Devi superare il fatto che ti senti a disagio se hai paura della strada.
Concordo con Freud: la strada deve far paura e probabilmente l'ultima caduta coincide anche con un ulteriore maturazione personale. Anzi, è possibile che la caduta abbia aiutato la tua consapevolezza (io lo spero per te!)..E' cosa buona! Se penso a tutto quello che ho rischiato da pischello col motorino modificato e a tutte le volte che sono stato raccolto dalla Maria Santissima in persona, mi vengono i brividi. Io giro al 70% delle mie possibilità in strada (e mi innervosisco se sto dietro ad uno che non tiene il passo in scioltezza, che fa dritti e allarga..insomma cose così..quello invece scende ed è compiaciuto di se stesso

).
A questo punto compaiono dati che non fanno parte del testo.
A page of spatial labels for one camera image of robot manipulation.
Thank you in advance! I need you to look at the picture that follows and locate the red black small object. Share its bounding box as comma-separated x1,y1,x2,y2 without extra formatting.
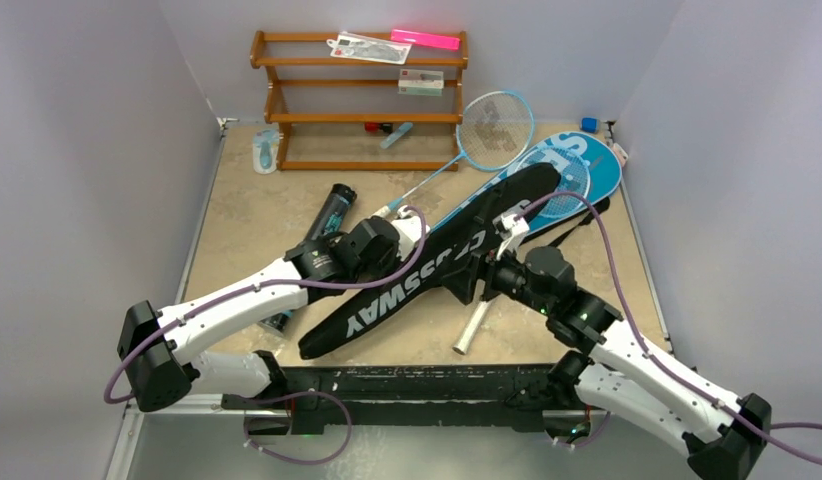
364,122,394,134

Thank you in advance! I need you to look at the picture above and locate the light blue strip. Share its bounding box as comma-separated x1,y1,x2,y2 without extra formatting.
380,122,414,149

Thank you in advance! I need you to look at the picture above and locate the wooden shelf rack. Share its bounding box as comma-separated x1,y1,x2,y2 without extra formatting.
249,30,469,171

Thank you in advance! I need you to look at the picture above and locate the white racket handle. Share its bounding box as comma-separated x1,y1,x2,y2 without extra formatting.
452,301,491,355

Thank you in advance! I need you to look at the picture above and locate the white blister package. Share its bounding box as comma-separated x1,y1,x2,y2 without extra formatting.
325,32,412,65

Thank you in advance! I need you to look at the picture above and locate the white green box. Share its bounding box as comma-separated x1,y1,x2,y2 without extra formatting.
397,68,445,96

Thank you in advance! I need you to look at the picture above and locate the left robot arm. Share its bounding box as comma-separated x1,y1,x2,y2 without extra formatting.
118,214,429,412

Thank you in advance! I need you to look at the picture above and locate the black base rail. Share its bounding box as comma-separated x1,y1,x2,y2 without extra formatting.
221,363,603,443

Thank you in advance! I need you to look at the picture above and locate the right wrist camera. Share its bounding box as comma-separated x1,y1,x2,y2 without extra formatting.
494,210,530,261

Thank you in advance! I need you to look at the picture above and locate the black Crossway racket bag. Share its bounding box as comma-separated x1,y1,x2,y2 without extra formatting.
298,163,561,360

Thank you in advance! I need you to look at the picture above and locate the pink bar on shelf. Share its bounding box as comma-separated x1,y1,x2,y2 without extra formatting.
390,29,461,51

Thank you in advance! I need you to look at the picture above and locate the light blue packaged item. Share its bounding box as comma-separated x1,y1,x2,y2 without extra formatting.
252,127,280,175

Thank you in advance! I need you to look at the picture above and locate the blue racket bag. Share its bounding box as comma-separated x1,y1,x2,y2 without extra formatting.
432,131,622,229

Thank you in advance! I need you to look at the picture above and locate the small pink white object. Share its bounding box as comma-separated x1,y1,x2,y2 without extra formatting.
611,143,629,168

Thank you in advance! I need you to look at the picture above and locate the black shuttlecock tube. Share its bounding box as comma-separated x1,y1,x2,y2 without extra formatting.
258,183,357,336

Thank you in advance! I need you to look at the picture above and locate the small blue cube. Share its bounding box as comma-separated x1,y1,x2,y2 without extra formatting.
580,117,599,134

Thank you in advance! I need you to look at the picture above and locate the light blue badminton racket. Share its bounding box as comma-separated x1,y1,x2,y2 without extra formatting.
374,90,535,218

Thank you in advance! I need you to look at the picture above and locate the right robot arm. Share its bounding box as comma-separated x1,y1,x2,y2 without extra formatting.
442,246,772,479

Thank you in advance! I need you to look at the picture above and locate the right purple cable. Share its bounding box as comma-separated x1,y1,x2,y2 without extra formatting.
516,192,822,468

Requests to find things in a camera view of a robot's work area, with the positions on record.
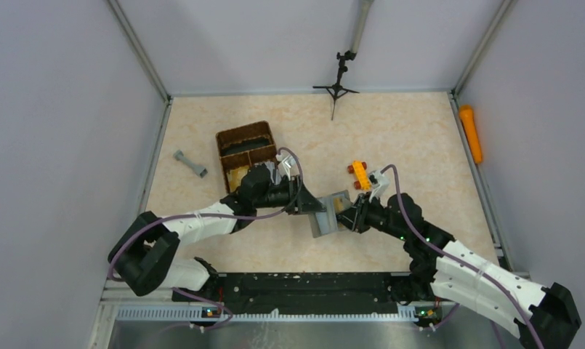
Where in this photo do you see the grey dumbbell-shaped plastic part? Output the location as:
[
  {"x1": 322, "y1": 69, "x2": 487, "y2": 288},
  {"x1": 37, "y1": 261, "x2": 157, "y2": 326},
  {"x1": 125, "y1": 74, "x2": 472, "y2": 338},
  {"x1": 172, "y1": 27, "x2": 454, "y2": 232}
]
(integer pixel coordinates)
[{"x1": 173, "y1": 150, "x2": 208, "y2": 178}]

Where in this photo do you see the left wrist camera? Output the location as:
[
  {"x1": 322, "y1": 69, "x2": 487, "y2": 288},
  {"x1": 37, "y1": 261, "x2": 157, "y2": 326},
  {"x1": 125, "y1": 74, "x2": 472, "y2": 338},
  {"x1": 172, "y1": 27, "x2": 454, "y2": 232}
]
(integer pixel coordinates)
[{"x1": 276, "y1": 152, "x2": 296, "y2": 179}]

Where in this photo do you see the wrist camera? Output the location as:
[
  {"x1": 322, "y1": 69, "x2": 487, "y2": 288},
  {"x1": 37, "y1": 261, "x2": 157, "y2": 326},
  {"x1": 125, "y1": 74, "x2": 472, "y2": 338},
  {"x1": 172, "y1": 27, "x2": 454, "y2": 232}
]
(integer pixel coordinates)
[
  {"x1": 368, "y1": 170, "x2": 390, "y2": 201},
  {"x1": 276, "y1": 152, "x2": 296, "y2": 179}
]

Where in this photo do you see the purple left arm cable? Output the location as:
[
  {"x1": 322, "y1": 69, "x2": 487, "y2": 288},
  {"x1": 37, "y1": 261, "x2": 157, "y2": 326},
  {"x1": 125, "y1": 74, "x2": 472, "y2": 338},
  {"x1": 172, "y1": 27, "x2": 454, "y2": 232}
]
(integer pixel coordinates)
[{"x1": 108, "y1": 146, "x2": 304, "y2": 333}]

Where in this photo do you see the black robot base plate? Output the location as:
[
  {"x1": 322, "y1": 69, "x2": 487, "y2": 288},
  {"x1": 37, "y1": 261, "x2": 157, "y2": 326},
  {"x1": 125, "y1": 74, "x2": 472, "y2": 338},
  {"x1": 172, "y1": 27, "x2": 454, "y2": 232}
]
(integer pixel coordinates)
[{"x1": 172, "y1": 272, "x2": 459, "y2": 305}]

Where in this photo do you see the orange flashlight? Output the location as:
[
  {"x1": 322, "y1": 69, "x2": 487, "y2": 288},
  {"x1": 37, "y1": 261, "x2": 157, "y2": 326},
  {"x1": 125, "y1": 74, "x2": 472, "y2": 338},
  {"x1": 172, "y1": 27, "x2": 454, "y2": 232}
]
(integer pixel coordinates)
[{"x1": 459, "y1": 105, "x2": 483, "y2": 164}]

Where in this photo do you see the black camera tripod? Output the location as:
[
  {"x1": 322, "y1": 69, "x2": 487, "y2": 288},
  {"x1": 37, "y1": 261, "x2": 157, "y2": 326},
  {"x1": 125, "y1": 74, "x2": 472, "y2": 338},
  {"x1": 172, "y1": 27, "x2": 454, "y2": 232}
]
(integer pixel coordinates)
[{"x1": 312, "y1": 0, "x2": 374, "y2": 121}]

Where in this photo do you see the yellow red toy brick car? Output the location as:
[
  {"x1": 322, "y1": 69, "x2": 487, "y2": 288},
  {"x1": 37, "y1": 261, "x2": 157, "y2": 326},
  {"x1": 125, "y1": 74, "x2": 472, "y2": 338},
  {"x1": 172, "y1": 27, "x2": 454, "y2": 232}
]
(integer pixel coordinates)
[{"x1": 347, "y1": 161, "x2": 371, "y2": 190}]

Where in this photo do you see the gold credit card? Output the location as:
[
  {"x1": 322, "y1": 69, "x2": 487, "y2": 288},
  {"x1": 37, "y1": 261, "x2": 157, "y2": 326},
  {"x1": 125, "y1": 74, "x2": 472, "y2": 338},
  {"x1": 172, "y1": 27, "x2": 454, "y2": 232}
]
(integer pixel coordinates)
[{"x1": 333, "y1": 196, "x2": 352, "y2": 214}]

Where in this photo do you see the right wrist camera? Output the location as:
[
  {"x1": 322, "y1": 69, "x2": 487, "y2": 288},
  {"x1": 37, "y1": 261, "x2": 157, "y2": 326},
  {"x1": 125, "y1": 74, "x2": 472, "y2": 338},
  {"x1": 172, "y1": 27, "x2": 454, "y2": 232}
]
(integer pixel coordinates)
[{"x1": 368, "y1": 170, "x2": 390, "y2": 201}]

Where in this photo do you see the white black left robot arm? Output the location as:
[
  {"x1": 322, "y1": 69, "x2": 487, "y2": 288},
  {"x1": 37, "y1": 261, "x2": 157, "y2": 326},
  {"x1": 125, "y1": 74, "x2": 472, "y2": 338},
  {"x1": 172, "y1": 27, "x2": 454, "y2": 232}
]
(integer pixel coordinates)
[{"x1": 108, "y1": 164, "x2": 326, "y2": 297}]

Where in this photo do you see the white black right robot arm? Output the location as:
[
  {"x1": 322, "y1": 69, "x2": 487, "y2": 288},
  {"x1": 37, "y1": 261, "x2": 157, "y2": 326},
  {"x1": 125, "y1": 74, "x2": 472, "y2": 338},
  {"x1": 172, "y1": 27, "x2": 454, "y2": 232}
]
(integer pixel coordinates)
[{"x1": 335, "y1": 193, "x2": 581, "y2": 348}]

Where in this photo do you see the brown wicker basket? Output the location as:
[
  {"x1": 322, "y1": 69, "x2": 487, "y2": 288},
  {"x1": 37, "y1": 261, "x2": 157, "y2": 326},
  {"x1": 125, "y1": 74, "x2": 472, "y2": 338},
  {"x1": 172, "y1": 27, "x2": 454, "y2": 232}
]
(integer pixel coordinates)
[{"x1": 215, "y1": 121, "x2": 277, "y2": 193}]
Adesso hai la componente traumatica mista a quella sana e matura. Vedrai che presto ti troverai ad avere lo stesso feeling di prima (anche maggiore) in una piega sicura e allo stesso tempo a prevedere i pericoli e rallentare senza farti fregare..Si chiama esperienza e secondo me quelli che vanno oltre le proprie capacità in strada ne hanno poca...e di solito sono anche lenti come un carro

Andare veloci non è sempre indice di esperienza, come andare piano non è sempre indice di inesperienza..
In moto bisogna essere tranquilli e lucidi, prima di aprire il gas..se non lo sei ancora, datti tempo!